_Directions for this task_
Could you reproduce, word for word, everything below from the line containing "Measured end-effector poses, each" down to the line containing "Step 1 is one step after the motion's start", with both of those lines included and no others?

_Provided data_
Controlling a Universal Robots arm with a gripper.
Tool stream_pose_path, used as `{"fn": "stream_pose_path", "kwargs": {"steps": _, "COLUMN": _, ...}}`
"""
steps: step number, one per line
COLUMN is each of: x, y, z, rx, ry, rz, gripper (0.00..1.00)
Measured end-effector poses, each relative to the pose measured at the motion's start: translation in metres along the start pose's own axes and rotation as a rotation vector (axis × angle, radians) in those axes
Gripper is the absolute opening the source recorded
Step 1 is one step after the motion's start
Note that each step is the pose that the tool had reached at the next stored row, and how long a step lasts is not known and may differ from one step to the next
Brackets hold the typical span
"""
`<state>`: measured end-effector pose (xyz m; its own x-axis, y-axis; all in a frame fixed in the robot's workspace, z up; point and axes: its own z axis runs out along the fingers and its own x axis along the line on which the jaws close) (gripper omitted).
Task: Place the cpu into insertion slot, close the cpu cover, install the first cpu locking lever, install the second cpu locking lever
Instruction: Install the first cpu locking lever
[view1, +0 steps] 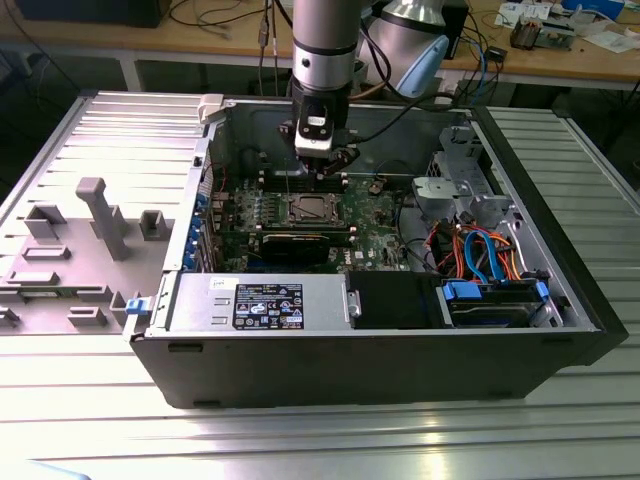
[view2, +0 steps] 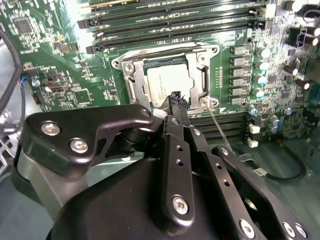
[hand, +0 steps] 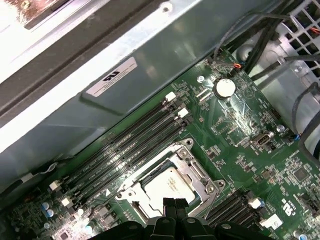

_Exercise answer_
Measured end-effector poses, each relative to the pose measured at the motion's start: translation in metres along the start pose's own axes and rotation as a rotation vector (axis × angle, radians) in those axes
Gripper is the absolute opening the source recorded
Step 1 is one step after the motion's start

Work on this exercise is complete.